経験依存性の臨界期シナプス糸球体刈り込みを解析するための共焦点イメージングとシナプス測定

まず、スライドを取り、それに両面粘着テープの薄いストリップを2つ追加して、イメージングの準備をします。脳の取り付けのために、2つのテープの間に約10〜15マイクロリットルの封入媒体をピペットで固定します。PBSと0.2%Triton X-100を事前にすすぎたP20ピペットチップを備えた顕微鏡スライドに、ラベルのショウジョウバエの脳を移します。

脳が移されたら、細い絵筆を使用して脳を位置合わせし、触角葉が上を向くようにします。脳の向きを整えた後、ガラスのカバースリップで脳を覆います。次に、カバースリップの側面に追加の封入剤を充填します。

カバースリップの端を透明なマニキュアで密封します。スライドを完全に乾燥させた後、その後のイメージングのために冷蔵庫に保管してください。イメージングには、63X油浸対物レンズを装備したレーザー走査型共焦点顕微鏡を使用します。

アルゴン488とヘリウムネオン543レーザーを使用して、触角葉のシナプス糸球体とOr42a嗅覚ニューロンをイメージングします。両方のチャネルの光学ゲインとオフセットを求めます。イメージングを脳の中心に置き、VM7糸球体に焦点を合わせます。

脳の真ん中の穴にほぼ位置を特定します。1024 x 1024の画像解像度を選択します。触角ローブを通して共焦点Zスタックプロジェクション全体をキャプチャーし、VM7糸球体のOr42aニューロン神経支配全体がキャプチャーされるようにします。

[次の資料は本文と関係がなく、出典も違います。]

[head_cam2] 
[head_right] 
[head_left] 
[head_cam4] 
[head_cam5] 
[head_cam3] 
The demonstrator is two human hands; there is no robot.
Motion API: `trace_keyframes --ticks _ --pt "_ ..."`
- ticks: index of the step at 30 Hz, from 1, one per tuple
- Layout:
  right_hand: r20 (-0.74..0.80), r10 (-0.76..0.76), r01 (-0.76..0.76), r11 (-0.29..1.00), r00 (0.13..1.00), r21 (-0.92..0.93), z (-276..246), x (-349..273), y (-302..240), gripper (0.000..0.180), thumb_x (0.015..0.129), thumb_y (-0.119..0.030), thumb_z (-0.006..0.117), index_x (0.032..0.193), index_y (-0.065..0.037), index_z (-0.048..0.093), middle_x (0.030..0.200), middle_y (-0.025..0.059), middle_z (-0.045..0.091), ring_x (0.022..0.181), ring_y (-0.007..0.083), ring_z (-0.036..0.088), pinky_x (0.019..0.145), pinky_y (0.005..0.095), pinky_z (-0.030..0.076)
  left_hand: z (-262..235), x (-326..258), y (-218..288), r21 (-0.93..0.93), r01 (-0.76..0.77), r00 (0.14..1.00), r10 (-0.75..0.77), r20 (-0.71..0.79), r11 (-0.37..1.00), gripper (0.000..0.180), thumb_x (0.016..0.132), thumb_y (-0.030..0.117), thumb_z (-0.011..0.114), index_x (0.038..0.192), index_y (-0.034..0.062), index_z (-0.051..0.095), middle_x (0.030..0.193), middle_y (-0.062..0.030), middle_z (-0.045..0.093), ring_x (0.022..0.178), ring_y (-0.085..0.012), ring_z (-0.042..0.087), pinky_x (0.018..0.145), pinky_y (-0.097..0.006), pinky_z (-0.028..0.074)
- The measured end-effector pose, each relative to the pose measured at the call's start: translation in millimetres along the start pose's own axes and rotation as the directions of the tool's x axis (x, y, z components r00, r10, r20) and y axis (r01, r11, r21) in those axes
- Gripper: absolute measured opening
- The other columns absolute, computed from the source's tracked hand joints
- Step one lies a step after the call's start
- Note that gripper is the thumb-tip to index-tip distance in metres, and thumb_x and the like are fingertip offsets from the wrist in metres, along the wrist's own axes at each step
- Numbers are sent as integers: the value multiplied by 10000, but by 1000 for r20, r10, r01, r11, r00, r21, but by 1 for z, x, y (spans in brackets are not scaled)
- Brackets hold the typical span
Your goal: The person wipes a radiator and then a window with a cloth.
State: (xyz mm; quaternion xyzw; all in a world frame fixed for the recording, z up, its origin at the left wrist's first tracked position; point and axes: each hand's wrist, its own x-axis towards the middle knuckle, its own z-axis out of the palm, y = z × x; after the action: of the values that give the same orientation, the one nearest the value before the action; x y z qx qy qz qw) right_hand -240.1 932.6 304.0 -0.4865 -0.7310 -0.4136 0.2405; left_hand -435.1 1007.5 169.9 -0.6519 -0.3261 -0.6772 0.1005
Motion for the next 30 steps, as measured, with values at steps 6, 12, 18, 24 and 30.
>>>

遺伝子型または条件盲検画像をフィジーに読み込みます。レーザーラインチャンネルを分割するには、画像に移動し、[色]をクリックして、分割チャンネルを選択します。Or42a嗅覚チャネルで、Zスタックをスクロールして、Or42aニューロン神経支配を含むスライスを特定し、蛍光の開始と終了を特定します。

Or42a ニューロン神経支配のスライスのみを含む合計スライス投影を作成するには、画像をクリックしてスタックに移動します。次に、[Z プロジェクト] をクリックし、合計スライスを選択して、目的の範囲を入力します。フィジーのなげなわツールを使用して、VM7糸球体内のOr42aニューロン神経支配の輪郭をトレースします。

トレースした領域の円周にZスタックスライスの数と各スライスの厚さを掛けて、VM7シナプス糸球体神経支配ボリュームを計算します。制御臭気ビヒクルに24時間曝露した後、密集したOr42a MCD:GFP神経支配が両方の触角葉のVM7糸球体に持続します。対照的に、25%EBの臭気物質に24時間さらされると、著しい剪定とシナプス糸球体容積の喪失を引き起こします。

EB臭気物質濃度が増加すると、シナプス糸球体の剪定が徐々に大きくなります。この範囲のEB臭気物質濃度の代表的な定量では、蛍光強度と神経支配量について同様の結果が示されました。